Statistics – Matt Randall

Methods for Missing Data

Matt Randall — Fri, 21 Feb 2020 22:37:21 +0000

It is common when collecting data for some entries to be absent. This can have a significant impact on any attempt to gain useful information from these data, hence methods have been developed in order to make it possible to gain useful insights into data of this kind. A simple method for this is to simply discard any record which contains a missing entry, however this can lead to such a small sample that it is not useful for obtaining reliable information. In addition to this, there may be reasons why certain groups of people do not want to supply certain information, hence this approach can result in those certain groups of people being ignored.

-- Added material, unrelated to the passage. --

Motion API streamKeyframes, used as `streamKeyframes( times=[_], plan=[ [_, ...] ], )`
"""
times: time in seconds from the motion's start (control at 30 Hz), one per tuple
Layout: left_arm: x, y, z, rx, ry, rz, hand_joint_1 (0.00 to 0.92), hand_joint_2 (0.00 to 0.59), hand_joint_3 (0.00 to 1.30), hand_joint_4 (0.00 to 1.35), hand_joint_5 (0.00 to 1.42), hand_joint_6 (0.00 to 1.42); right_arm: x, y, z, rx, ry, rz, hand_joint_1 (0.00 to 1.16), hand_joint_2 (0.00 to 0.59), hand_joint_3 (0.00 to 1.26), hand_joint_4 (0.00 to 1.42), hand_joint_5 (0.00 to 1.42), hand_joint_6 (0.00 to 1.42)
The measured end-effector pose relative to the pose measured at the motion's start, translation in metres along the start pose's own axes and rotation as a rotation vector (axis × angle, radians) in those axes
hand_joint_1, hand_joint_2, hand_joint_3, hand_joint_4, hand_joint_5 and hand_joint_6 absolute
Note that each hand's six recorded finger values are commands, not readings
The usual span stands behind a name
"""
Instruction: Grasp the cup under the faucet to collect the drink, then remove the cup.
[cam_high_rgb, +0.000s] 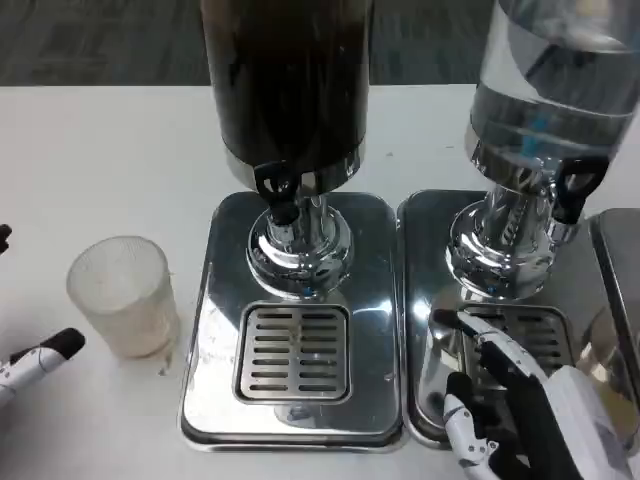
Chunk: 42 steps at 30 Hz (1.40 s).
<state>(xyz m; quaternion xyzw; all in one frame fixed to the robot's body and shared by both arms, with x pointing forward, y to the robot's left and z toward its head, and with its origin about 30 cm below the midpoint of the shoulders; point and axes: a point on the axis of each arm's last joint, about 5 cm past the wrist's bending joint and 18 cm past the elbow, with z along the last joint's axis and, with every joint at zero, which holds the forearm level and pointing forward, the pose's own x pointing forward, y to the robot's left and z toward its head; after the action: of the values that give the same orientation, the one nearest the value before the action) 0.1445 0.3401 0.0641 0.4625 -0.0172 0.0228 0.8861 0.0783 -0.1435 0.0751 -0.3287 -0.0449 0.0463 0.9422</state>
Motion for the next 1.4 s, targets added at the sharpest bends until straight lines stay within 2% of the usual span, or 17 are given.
streamKeyframes(
  times=[0.87,1.4],
  plan=[
    [0.023,-0.01,0.005,0.017,-0.003,-0.068,0.139,0.03,0.0,0.0,0.05,0.1,0.003,0.0054,0.005,0.023,-0.016,-0.015,0.44,0.586,0.22,0.16,0.14,0.26],
    [0.022,-0.015,0.0044,0.017,0.005,-0.051,0.128,0.034,0.0,0.0,0.05,0.09,0.007,0.0073,0.0069,0.028,-0.034,-0.005,0.44,0.586,0.22,0.16,0.14,0.27]
  ],
)
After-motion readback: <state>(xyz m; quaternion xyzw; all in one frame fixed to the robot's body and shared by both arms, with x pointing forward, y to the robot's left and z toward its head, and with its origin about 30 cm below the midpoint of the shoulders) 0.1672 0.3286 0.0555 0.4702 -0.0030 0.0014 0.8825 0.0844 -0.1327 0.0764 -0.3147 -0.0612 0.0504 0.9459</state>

In order to use data with absent entries, these absent entries are often filled in, this is called imputing them. There are a variety of different methods which can be used for this. Some of which are explained below.

Unconditional mean imputation: The simplest method is to take the average value of a variable which has missing entries, and use this as the value for all those which are missing. Whilst convenient, this can lead to distortions in the data.
Conditional mean imputation: Unconditional mean imputation can be improved upon by identifying a variable which seems to have a connection with the one with missing values and group the records according to this variable. The average value within each group for the variable with missing values is then calculated and used to fill in the missing values their respective group. Distortions in the data are still present here.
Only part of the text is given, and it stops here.